WORK REQUEST:
Print each entry word for word without images.

━━━ RECORDS TO USE

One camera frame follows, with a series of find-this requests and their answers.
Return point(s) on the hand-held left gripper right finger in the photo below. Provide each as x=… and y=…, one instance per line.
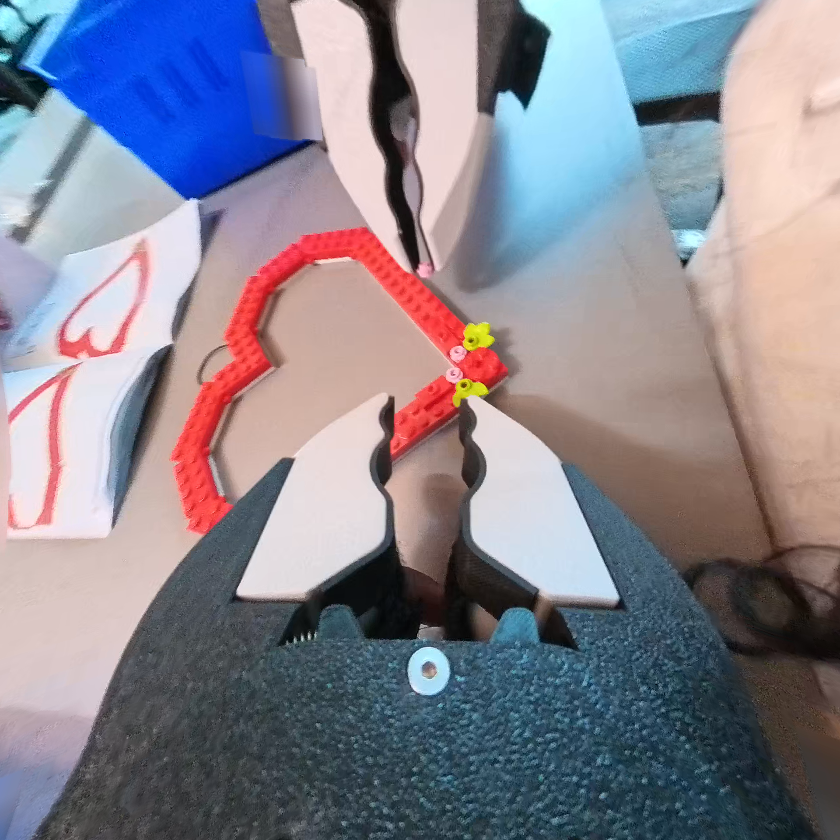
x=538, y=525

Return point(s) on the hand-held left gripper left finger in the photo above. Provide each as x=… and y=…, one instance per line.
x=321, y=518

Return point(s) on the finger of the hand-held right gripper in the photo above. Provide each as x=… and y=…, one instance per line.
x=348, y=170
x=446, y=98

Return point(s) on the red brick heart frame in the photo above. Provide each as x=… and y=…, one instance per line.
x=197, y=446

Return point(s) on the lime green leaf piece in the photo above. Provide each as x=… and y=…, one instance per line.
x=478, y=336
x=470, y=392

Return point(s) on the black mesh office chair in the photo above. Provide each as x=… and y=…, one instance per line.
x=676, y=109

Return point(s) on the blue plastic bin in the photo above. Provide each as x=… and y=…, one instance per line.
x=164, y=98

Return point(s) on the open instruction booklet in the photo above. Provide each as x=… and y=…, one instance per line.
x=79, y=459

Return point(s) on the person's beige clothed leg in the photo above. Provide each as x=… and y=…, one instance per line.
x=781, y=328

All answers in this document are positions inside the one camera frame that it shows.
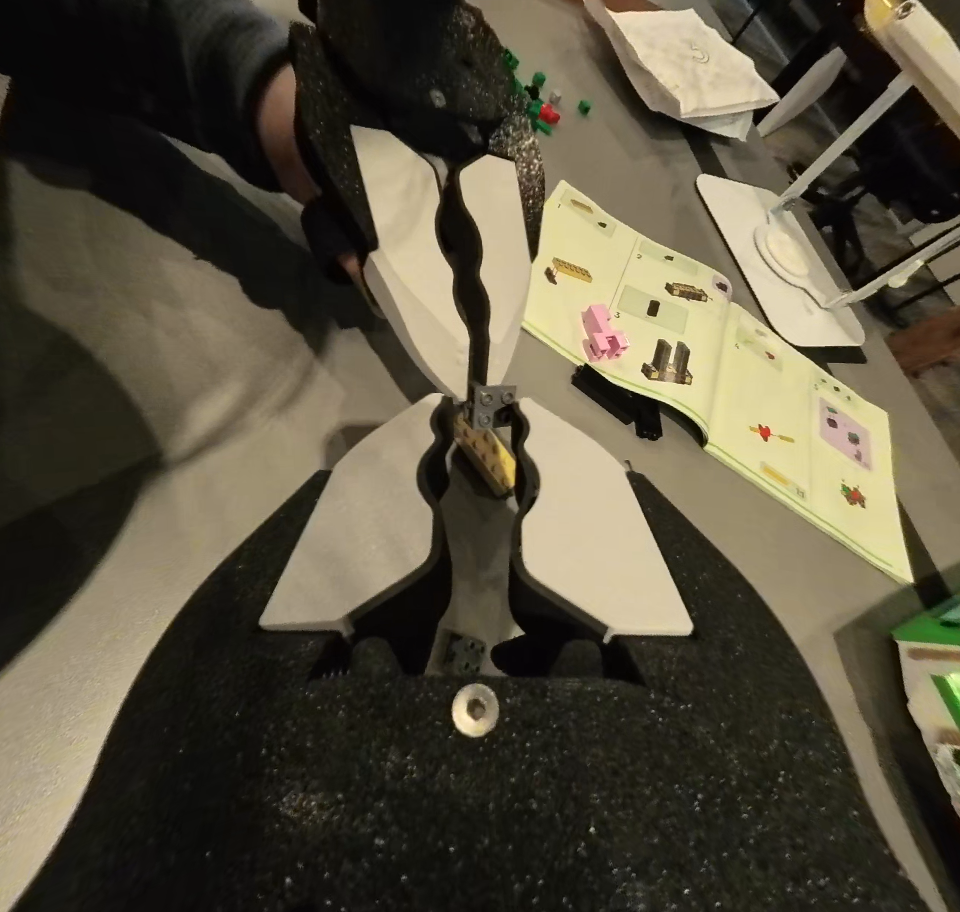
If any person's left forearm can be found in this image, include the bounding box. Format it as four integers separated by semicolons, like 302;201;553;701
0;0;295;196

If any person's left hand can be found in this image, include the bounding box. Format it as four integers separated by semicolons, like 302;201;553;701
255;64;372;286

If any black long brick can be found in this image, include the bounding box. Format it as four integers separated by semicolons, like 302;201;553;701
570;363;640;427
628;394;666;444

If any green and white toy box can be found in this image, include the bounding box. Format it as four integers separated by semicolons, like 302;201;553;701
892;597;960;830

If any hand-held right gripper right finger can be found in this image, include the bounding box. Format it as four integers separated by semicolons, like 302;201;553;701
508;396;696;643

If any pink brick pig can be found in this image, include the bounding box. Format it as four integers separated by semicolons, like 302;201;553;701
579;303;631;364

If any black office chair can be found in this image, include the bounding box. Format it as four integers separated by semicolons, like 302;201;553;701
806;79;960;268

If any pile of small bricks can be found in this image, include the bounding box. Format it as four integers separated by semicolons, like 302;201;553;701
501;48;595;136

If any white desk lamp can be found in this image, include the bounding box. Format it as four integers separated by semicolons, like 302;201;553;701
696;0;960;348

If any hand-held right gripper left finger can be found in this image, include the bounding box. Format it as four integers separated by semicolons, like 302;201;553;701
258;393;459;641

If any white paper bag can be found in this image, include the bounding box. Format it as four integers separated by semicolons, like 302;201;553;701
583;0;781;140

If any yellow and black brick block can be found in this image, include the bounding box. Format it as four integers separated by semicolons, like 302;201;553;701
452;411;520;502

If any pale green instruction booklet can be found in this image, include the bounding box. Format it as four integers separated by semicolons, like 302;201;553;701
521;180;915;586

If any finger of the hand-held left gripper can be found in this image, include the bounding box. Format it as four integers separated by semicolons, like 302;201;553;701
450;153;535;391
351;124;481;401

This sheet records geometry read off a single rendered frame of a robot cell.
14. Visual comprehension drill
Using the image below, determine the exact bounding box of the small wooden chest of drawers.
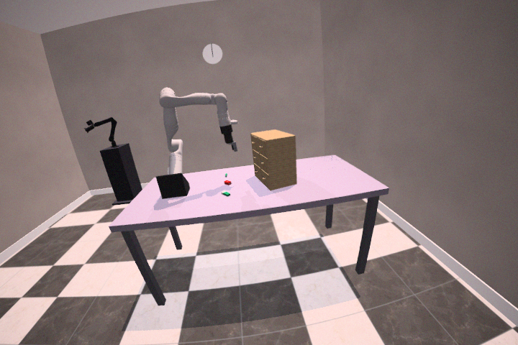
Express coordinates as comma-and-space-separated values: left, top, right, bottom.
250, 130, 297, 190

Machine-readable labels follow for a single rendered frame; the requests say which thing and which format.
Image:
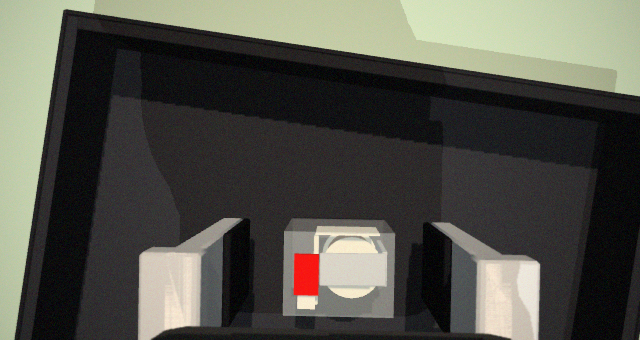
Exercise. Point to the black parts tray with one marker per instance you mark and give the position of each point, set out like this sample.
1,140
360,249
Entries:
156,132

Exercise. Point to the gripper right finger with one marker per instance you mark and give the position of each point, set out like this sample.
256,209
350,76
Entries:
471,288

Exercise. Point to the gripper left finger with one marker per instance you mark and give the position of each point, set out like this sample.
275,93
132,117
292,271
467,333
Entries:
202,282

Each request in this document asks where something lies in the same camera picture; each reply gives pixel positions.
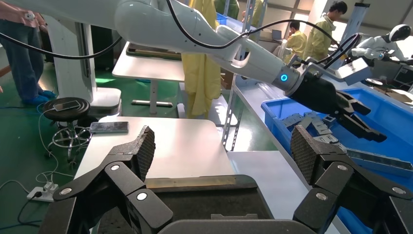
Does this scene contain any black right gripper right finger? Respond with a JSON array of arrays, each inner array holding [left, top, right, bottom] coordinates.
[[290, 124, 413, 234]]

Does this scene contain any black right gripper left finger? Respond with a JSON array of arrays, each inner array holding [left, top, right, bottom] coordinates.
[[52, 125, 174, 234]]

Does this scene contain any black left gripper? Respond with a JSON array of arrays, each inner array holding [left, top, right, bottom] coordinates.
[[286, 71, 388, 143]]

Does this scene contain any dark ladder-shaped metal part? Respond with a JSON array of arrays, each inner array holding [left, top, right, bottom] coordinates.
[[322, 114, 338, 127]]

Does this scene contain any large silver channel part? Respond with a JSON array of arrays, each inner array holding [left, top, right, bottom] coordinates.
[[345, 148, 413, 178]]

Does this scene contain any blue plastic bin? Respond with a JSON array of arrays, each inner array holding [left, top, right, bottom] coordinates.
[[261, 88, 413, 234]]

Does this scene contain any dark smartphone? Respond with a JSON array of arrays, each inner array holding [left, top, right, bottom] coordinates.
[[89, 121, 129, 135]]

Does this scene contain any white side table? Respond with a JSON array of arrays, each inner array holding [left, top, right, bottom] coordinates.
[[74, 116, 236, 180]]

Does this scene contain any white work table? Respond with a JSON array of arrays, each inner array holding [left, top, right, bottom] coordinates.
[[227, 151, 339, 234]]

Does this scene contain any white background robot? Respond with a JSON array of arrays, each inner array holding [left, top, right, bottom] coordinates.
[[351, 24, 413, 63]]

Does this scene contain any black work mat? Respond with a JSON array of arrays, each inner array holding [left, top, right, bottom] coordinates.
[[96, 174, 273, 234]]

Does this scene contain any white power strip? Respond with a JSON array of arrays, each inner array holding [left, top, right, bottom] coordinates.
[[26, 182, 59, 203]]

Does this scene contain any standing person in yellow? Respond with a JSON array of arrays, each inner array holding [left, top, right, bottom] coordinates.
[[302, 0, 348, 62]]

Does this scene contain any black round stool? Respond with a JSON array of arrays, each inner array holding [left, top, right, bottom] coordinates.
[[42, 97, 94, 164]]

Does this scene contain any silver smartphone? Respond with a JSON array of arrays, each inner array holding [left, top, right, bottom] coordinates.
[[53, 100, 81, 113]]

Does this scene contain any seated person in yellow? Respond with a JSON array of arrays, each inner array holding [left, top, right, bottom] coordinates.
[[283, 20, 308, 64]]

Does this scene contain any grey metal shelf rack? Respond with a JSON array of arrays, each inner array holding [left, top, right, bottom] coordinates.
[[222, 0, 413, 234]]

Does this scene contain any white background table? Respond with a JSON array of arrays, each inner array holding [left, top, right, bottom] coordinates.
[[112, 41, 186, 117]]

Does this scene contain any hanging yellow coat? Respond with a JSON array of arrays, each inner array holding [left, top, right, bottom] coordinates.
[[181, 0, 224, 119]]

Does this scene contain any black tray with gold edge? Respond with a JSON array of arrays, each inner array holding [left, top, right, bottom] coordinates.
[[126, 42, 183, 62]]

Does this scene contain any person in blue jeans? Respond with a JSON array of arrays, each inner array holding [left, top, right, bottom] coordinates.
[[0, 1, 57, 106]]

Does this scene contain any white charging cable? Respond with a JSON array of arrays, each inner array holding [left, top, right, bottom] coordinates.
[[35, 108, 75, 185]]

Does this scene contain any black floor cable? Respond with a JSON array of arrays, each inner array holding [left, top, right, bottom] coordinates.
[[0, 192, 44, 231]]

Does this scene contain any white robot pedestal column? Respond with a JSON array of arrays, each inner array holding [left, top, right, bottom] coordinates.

━━━━━━

REPLY:
One camera frame follows, with a series of find-this requests and their answers.
Return point(s) on the hand-held left gripper right finger in the photo below. Provide each as x=… and y=…, one instance per line.
x=538, y=525

Return point(s) on the hand-held left gripper left finger in the photo above. Provide each as x=… and y=…, one instance per line.
x=321, y=518

Return point(s) on the finger of the hand-held right gripper in the photo above. Provide each as x=… and y=…, one instance per line.
x=348, y=170
x=446, y=98

Return point(s) on the red brick heart frame in the photo above. Provide each as x=… and y=…, one instance per line.
x=197, y=446

Return point(s) on the lime green leaf piece in the photo above. Provide each as x=… and y=…, one instance per line.
x=478, y=336
x=470, y=392

Return point(s) on the black mesh office chair in the photo above. Provide each as x=… and y=…, one instance per line.
x=676, y=109

Return point(s) on the blue plastic bin in the photo above. Provide each as x=… and y=…, one instance per line.
x=164, y=98

Return point(s) on the open instruction booklet in the photo above. Provide each as x=… and y=…, one instance per line.
x=79, y=459

Return point(s) on the person's beige clothed leg in the photo above. Provide each as x=… and y=…, one instance per line.
x=781, y=328

All answers in this document are positions inside the one camera frame that it shows.
If any person's left forearm can be found in this image, include the bounding box. Format it as four integers separated by semicolons, like 302;201;553;701
0;0;295;196

If any person's left hand can be found in this image, include the bounding box. Format it as four integers separated by semicolons, like 302;201;553;701
255;64;372;286

If any black long brick can be found in this image, include the bounding box. Format it as four integers separated by semicolons, like 302;201;553;701
570;363;640;427
628;394;666;444

If any green and white toy box can be found in this image, include the bounding box. Format it as four integers separated by semicolons, like 302;201;553;701
892;597;960;830

If any hand-held right gripper right finger can be found in this image, include the bounding box. Format it as four integers separated by semicolons, like 302;201;553;701
508;396;696;643

If any pink brick pig can be found in this image, include the bounding box. Format it as four integers separated by semicolons, like 302;201;553;701
579;303;631;364

If any black office chair can be found in this image, include the bounding box. Format it as four integers separated by semicolons, like 302;201;553;701
806;79;960;268

If any pile of small bricks can be found in this image, include the bounding box. Format it as four integers separated by semicolons, like 302;201;553;701
501;48;595;136

If any white desk lamp can be found in this image, include the bounding box. Format it as four integers separated by semicolons, like 302;201;553;701
696;0;960;348

If any hand-held right gripper left finger can be found in this image, include the bounding box. Format it as four integers separated by semicolons, like 302;201;553;701
258;393;459;641

If any white paper bag can be found in this image, include the bounding box. Format it as four integers separated by semicolons, like 302;201;553;701
583;0;781;140

If any yellow and black brick block can be found in this image, include the bounding box. Format it as four integers separated by semicolons, like 302;201;553;701
452;411;520;502

If any pale green instruction booklet can be found in this image, include the bounding box. Format it as four integers separated by semicolons, like 302;201;553;701
521;180;915;586

If any finger of the hand-held left gripper can be found in this image, include the bounding box. Format it as four integers separated by semicolons, like 302;201;553;701
450;153;535;391
351;124;481;401

This sheet records geometry read off a single rendered frame of a robot cell.
14. Visual comprehension drill
Using the image below, determine the exact bounding box of the small wooden chest of drawers.
Express coordinates as comma-and-space-separated values: left, top, right, bottom.
250, 130, 297, 190

Machine-readable labels follow for a single rendered frame; the requests say which thing and which format.
Image:
Exercise. Point to the black parts tray with one marker per instance you mark and give the position of each point, set out like this sample.
1,140
360,249
Entries:
156,132

Exercise. Point to the gripper right finger with one marker per instance you mark and give the position of each point, set out like this sample.
256,209
350,76
Entries:
471,288

Exercise. Point to the gripper left finger with one marker per instance you mark and give the position of each point, set out like this sample.
275,93
132,117
292,271
467,333
Entries:
202,282

Each request in this document asks where something lies in the same camera picture; each reply gives pixel positions.
Does this scene contain any black right gripper right finger? Respond with a JSON array of arrays, each inner array holding [left, top, right, bottom] coordinates.
[[290, 124, 413, 234]]

Does this scene contain any black right gripper left finger? Respond with a JSON array of arrays, each inner array holding [left, top, right, bottom] coordinates.
[[52, 125, 174, 234]]

Does this scene contain any black left gripper? Respond with a JSON array of arrays, each inner array holding [left, top, right, bottom] coordinates.
[[286, 71, 388, 143]]

Does this scene contain any dark ladder-shaped metal part? Respond with a JSON array of arrays, each inner array holding [left, top, right, bottom] coordinates.
[[322, 114, 338, 127]]

Does this scene contain any large silver channel part? Respond with a JSON array of arrays, each inner array holding [left, top, right, bottom] coordinates.
[[345, 148, 413, 178]]

Does this scene contain any blue plastic bin? Respond with a JSON array of arrays, each inner array holding [left, top, right, bottom] coordinates.
[[261, 88, 413, 234]]

Does this scene contain any dark smartphone? Respond with a JSON array of arrays, each inner array holding [left, top, right, bottom] coordinates.
[[89, 121, 129, 135]]

Does this scene contain any white side table? Respond with a JSON array of arrays, each inner array holding [left, top, right, bottom] coordinates.
[[74, 116, 236, 180]]

Does this scene contain any white work table? Respond with a JSON array of arrays, each inner array holding [left, top, right, bottom] coordinates.
[[227, 151, 339, 234]]

Does this scene contain any white background robot? Respond with a JSON array of arrays, each inner array holding [left, top, right, bottom] coordinates.
[[351, 24, 413, 63]]

Does this scene contain any black work mat? Respond with a JSON array of arrays, each inner array holding [left, top, right, bottom] coordinates.
[[96, 174, 273, 234]]

Does this scene contain any white power strip? Respond with a JSON array of arrays, each inner array holding [left, top, right, bottom] coordinates.
[[26, 182, 59, 203]]

Does this scene contain any standing person in yellow? Respond with a JSON array of arrays, each inner array holding [left, top, right, bottom] coordinates.
[[302, 0, 348, 62]]

Does this scene contain any black round stool? Respond with a JSON array of arrays, each inner array holding [left, top, right, bottom] coordinates.
[[42, 97, 94, 164]]

Does this scene contain any silver smartphone? Respond with a JSON array of arrays, each inner array holding [left, top, right, bottom] coordinates.
[[53, 100, 81, 113]]

Does this scene contain any seated person in yellow? Respond with a JSON array of arrays, each inner array holding [left, top, right, bottom] coordinates.
[[283, 20, 308, 64]]

Does this scene contain any grey metal shelf rack? Respond with a JSON array of arrays, each inner array holding [left, top, right, bottom] coordinates.
[[222, 0, 413, 234]]

Does this scene contain any white background table? Respond with a JSON array of arrays, each inner array holding [left, top, right, bottom] coordinates.
[[112, 41, 186, 117]]

Does this scene contain any hanging yellow coat? Respond with a JSON array of arrays, each inner array holding [left, top, right, bottom] coordinates.
[[181, 0, 224, 119]]

Does this scene contain any black tray with gold edge? Respond with a JSON array of arrays, each inner array holding [left, top, right, bottom] coordinates.
[[126, 42, 183, 62]]

Does this scene contain any person in blue jeans? Respond with a JSON array of arrays, each inner array holding [left, top, right, bottom] coordinates.
[[0, 1, 57, 106]]

Does this scene contain any white charging cable? Respond with a JSON array of arrays, each inner array holding [left, top, right, bottom] coordinates.
[[35, 108, 75, 185]]

Does this scene contain any black floor cable? Respond with a JSON array of arrays, each inner array holding [left, top, right, bottom] coordinates.
[[0, 192, 44, 231]]

Does this scene contain any white robot pedestal column? Respond with a JSON array of arrays, each inner array holding [left, top, right, bottom] coordinates.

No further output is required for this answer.